■ WHAT THE TASK ASKS ■
All of the data, word for word and free of pictures, is the expected result.

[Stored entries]
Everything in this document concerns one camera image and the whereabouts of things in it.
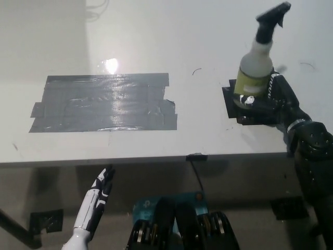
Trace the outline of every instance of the table leg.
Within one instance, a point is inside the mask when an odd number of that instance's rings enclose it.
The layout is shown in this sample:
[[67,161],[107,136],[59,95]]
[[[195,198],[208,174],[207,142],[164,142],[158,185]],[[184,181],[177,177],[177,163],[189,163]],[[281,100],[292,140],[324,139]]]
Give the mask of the table leg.
[[20,242],[22,242],[30,249],[37,249],[42,246],[40,240],[35,239],[32,233],[30,233],[28,230],[23,228],[16,221],[11,219],[1,209],[0,209],[0,228],[3,228],[5,231],[10,233],[12,236],[14,236],[16,239],[18,239]]

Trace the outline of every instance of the cable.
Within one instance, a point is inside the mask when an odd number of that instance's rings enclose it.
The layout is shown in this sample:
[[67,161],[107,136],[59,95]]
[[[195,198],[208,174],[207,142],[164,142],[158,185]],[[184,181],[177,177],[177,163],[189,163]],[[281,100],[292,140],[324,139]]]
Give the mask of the cable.
[[203,185],[202,185],[202,182],[201,182],[201,180],[200,180],[200,177],[199,177],[198,171],[197,171],[196,167],[194,166],[193,161],[190,161],[190,163],[191,163],[191,166],[192,166],[193,172],[194,172],[194,174],[195,174],[196,177],[197,177],[197,180],[198,180],[198,183],[199,183],[199,185],[200,185],[201,191],[204,192],[204,190],[203,190]]

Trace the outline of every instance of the bottle label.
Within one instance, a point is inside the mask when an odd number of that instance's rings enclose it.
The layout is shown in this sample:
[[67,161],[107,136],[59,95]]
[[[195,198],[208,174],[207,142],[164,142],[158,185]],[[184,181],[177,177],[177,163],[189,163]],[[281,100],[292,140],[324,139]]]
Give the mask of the bottle label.
[[265,77],[254,78],[247,76],[239,69],[234,93],[239,95],[263,96],[269,80],[270,74]]

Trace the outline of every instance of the spray nozzle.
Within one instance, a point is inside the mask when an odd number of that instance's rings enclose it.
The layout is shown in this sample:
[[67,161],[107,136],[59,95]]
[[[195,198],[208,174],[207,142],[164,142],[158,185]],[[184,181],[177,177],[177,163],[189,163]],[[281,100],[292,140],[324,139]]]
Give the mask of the spray nozzle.
[[257,17],[260,25],[255,39],[258,43],[271,42],[275,26],[277,24],[283,26],[283,17],[290,10],[290,7],[289,2],[284,2]]

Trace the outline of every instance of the floor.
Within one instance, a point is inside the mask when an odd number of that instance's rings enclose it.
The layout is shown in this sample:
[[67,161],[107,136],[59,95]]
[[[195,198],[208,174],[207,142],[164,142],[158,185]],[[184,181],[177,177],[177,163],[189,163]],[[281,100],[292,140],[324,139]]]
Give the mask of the floor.
[[[195,162],[210,210],[224,211],[241,249],[325,249],[311,238],[313,211],[302,220],[277,221],[269,201],[300,195],[290,159],[229,159]],[[103,166],[0,170],[0,208],[28,227],[31,212],[64,209],[61,232],[42,232],[41,249],[61,249],[71,236],[81,201]],[[189,162],[115,165],[113,189],[90,249],[124,249],[132,228],[131,210],[146,196],[200,190]],[[0,249],[28,249],[0,229]]]

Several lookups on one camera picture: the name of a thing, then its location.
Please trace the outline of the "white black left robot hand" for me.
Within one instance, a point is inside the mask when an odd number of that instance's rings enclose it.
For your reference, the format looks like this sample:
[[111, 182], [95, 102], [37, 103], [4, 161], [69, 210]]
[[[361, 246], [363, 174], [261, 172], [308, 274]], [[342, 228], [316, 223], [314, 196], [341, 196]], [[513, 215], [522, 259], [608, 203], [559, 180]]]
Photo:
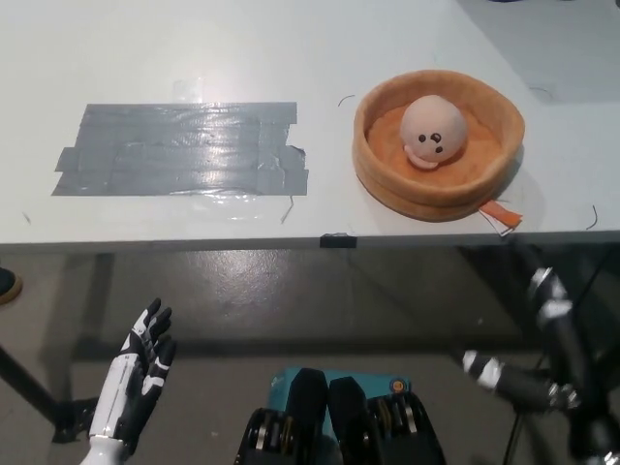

■ RESULT OF THIS EXERCISE ■
Everything in this document concerns one camera image and the whereabouts of things in it.
Trace the outline of every instance of the table leg.
Within one instance, a point is inside the mask when an odd number of that instance's rings enclose it.
The layout is shown in this sample:
[[67,161],[107,136],[59,95]]
[[[195,198],[208,174],[207,142],[164,142],[158,185]],[[184,181],[177,177],[177,163],[189,163]],[[281,100],[292,140],[324,139]]]
Give the mask of the table leg.
[[20,242],[22,242],[30,249],[37,249],[42,246],[40,240],[35,239],[32,233],[30,233],[28,230],[23,228],[16,221],[11,219],[1,209],[0,209],[0,228],[3,228],[5,231],[10,233],[12,236],[14,236],[16,239],[18,239]]

Trace the outline of every instance of the cable.
Within one instance, a point is inside the mask when an odd number of that instance's rings enclose it.
The layout is shown in this sample:
[[67,161],[107,136],[59,95]]
[[[195,198],[208,174],[207,142],[164,142],[158,185]],[[184,181],[177,177],[177,163],[189,163]],[[281,100],[292,140],[324,139]]]
Give the mask of the cable.
[[203,185],[202,185],[202,182],[201,182],[201,180],[200,180],[200,177],[199,177],[198,171],[197,171],[196,167],[194,166],[193,161],[190,161],[190,163],[191,163],[191,166],[192,166],[193,172],[194,172],[194,174],[195,174],[196,177],[197,177],[197,180],[198,180],[198,183],[199,183],[199,185],[200,185],[201,191],[204,192],[204,190],[203,190]]

Trace the outline of every instance of the bottle label.
Within one instance, a point is inside the mask when an odd number of that instance's rings enclose it.
The layout is shown in this sample:
[[67,161],[107,136],[59,95]]
[[[195,198],[208,174],[207,142],[164,142],[158,185]],[[184,181],[177,177],[177,163],[189,163]],[[281,100],[292,140],[324,139]]]
Give the mask of the bottle label.
[[265,77],[254,78],[247,76],[239,69],[234,93],[239,95],[263,96],[269,80],[270,74]]

Trace the outline of every instance of the spray nozzle.
Within one instance, a point is inside the mask when an odd number of that instance's rings enclose it.
The layout is shown in this sample:
[[67,161],[107,136],[59,95]]
[[[195,198],[208,174],[207,142],[164,142],[158,185]],[[184,181],[177,177],[177,163],[189,163]],[[281,100],[292,140],[324,139]]]
Give the mask of the spray nozzle.
[[257,17],[260,25],[255,39],[258,43],[271,42],[275,26],[277,24],[283,26],[283,17],[290,10],[290,7],[289,2],[284,2]]

Trace the outline of every instance of the floor.
Within one instance, a point is inside the mask when an odd number of that instance's rings enclose it.
The layout is shown in this sample:
[[67,161],[107,136],[59,95]]
[[[195,198],[208,174],[207,142],[164,142],[158,185]],[[184,181],[177,177],[177,163],[189,163]],[[281,100],[292,140],[324,139]]]
Give the mask of the floor.
[[[195,162],[210,210],[224,211],[241,249],[325,249],[311,238],[313,211],[302,220],[277,221],[269,201],[300,195],[290,159],[229,159]],[[103,166],[0,170],[0,208],[28,227],[31,212],[64,209],[61,232],[42,232],[41,249],[61,249],[71,236],[81,201]],[[189,162],[115,165],[113,189],[90,249],[124,249],[132,228],[131,210],[146,196],[200,190]],[[0,249],[28,249],[0,229]]]

Several lookups on one camera picture: the name of a thing, then its location.
Please trace the outline of the "white black left robot hand" for me.
Within one instance, a point is inside the mask when an odd number of that instance's rings enclose it.
For your reference, the format looks like this sample:
[[111, 182], [95, 102], [37, 103], [4, 161], [69, 210]]
[[[361, 246], [363, 174], [261, 172], [308, 274]], [[342, 228], [316, 223], [314, 196], [341, 196]], [[513, 215], [522, 259], [608, 203], [559, 180]]]
Photo:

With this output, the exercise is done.